Parenting Book Recommendation for 3 Year Old and Night Waking Problem

Updated on February 08, 2012
A.Z. asks from Rancho Palos Verdes, CA
11 answers

Hi ladies, I have two questions regarding my almost 3.5 year old daughter.

I think I need to read a book about how to raise a 3 or 4 year old so that they listen. She's generally a joy to be around (if you give her all your attention), but I feel like she's spoiled and as consistent as I am, I'm not sure my discipline techniques are getting through to her. Any recommendations will be greatly appreciated. In case personality helps with your recommendations, she's very strong willed and likes to test my limits, but she's also very kind hearted and I believe genuinely wants to please me and her father.
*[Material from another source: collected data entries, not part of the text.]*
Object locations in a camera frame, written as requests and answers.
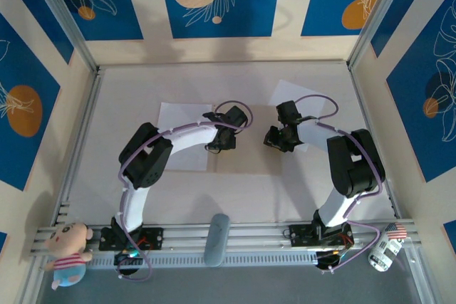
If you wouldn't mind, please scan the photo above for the white paper sheet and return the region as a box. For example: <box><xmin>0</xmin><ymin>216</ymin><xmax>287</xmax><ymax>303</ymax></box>
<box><xmin>269</xmin><ymin>79</ymin><xmax>326</xmax><ymax>152</ymax></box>
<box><xmin>157</xmin><ymin>102</ymin><xmax>214</xmax><ymax>172</ymax></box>

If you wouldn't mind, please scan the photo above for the black controller board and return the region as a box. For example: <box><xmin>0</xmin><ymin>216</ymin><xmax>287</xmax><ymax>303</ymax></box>
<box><xmin>316</xmin><ymin>250</ymin><xmax>348</xmax><ymax>270</ymax></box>
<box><xmin>113</xmin><ymin>251</ymin><xmax>144</xmax><ymax>268</ymax></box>

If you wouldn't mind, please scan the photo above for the white can with flag print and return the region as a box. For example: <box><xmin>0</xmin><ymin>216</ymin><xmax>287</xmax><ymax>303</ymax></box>
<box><xmin>368</xmin><ymin>222</ymin><xmax>408</xmax><ymax>273</ymax></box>

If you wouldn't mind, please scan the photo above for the plush doll striped shirt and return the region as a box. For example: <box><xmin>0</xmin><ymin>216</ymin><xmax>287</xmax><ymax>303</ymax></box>
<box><xmin>44</xmin><ymin>221</ymin><xmax>94</xmax><ymax>290</ymax></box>

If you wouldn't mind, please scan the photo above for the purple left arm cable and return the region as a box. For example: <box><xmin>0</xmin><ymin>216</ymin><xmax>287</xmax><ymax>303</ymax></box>
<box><xmin>117</xmin><ymin>100</ymin><xmax>254</xmax><ymax>282</ymax></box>

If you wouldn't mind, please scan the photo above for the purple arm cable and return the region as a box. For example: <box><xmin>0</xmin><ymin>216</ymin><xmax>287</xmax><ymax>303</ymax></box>
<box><xmin>117</xmin><ymin>100</ymin><xmax>254</xmax><ymax>282</ymax></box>
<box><xmin>294</xmin><ymin>93</ymin><xmax>388</xmax><ymax>273</ymax></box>

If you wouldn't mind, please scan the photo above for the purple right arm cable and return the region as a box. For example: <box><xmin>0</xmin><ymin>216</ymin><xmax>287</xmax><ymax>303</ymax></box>
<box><xmin>294</xmin><ymin>93</ymin><xmax>388</xmax><ymax>273</ymax></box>

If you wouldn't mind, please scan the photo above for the aluminium table side rail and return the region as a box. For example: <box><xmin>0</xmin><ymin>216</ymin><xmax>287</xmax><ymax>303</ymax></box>
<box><xmin>350</xmin><ymin>65</ymin><xmax>402</xmax><ymax>219</ymax></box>
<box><xmin>53</xmin><ymin>68</ymin><xmax>105</xmax><ymax>229</ymax></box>

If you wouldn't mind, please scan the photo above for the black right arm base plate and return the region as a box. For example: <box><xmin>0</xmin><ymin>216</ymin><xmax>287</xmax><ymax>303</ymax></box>
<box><xmin>289</xmin><ymin>224</ymin><xmax>354</xmax><ymax>248</ymax></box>

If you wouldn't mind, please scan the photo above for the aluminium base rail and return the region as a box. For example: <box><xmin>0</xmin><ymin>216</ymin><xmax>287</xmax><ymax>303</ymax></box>
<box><xmin>30</xmin><ymin>221</ymin><xmax>417</xmax><ymax>259</ymax></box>

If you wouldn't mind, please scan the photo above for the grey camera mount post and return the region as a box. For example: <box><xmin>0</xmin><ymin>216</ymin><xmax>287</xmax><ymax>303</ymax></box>
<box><xmin>203</xmin><ymin>213</ymin><xmax>231</xmax><ymax>268</ymax></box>

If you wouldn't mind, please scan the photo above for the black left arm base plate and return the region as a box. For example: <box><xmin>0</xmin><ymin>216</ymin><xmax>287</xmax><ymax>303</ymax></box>
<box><xmin>98</xmin><ymin>227</ymin><xmax>165</xmax><ymax>252</ymax></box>

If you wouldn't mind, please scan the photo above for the aluminium frame post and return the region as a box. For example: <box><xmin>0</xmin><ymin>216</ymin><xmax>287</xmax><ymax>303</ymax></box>
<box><xmin>26</xmin><ymin>0</ymin><xmax>100</xmax><ymax>75</ymax></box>
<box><xmin>347</xmin><ymin>0</ymin><xmax>416</xmax><ymax>70</ymax></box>

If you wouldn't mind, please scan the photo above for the grey slotted cable duct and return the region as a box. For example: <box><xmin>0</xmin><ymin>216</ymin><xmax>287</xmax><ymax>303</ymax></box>
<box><xmin>85</xmin><ymin>251</ymin><xmax>318</xmax><ymax>270</ymax></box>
Second, for the past month and a half, she has woken me up every night. She used to be an amazing sleeper. She'd get nightmares every so often, but if she did, I'd comfort her and put her back to sleep within minutes and she certainly did not wake up every single night - more like once every few weeks. Now, she wakes up every night usually around 2 a.m. - claiming she wants water (which is on her nightstand for her), or that she needs to use the potty, or that she wants me to sleep with her in her bed. Last night she called me into her room so much that I was awake from 1:00 to 2:30 am. Since I also get up a couple times at night because of my 4 month old - I am getting to the point where I cannot handle the lack of sleep. I don't like to get into a power struggle with her in the middle of the night because she'll immediately start crying or screaming and I don't want her to wake up the her sister or my husband. We are strict about not letting her get used to sleeping in our bed, so that is not an option for me. I have tried to create a chart with stickers where she'll get a sticker for every night that she doesn't wake me up and she'll get a reward for a certain number of stickers. That worked for 2 days and then she started waking up again, although she always asks for a sticker in the morning, and then cries when I tell her she can't have a sticker because she woke me up. I don't know what to do anymore. I will do anything to fix this. Every day we talk about how she's going to sleep all night and not wake mommy up. I tell her that she doesn't have to be scared at night because mommy and daddy are close by and will always keep her safe. Also we pray every night and she used to take comfort in her safety because of our prayers. To be honest, I don't think nightmares wake her up every night, I think she wants attention from me, even if it's negative attention (she has a 4 month old sister who has rocked her world). Please, please, please, any advice? Any suggestions on fixing this? I'm starting to resent her and cannot always find the patience that I need with her, especially in the middle of the night.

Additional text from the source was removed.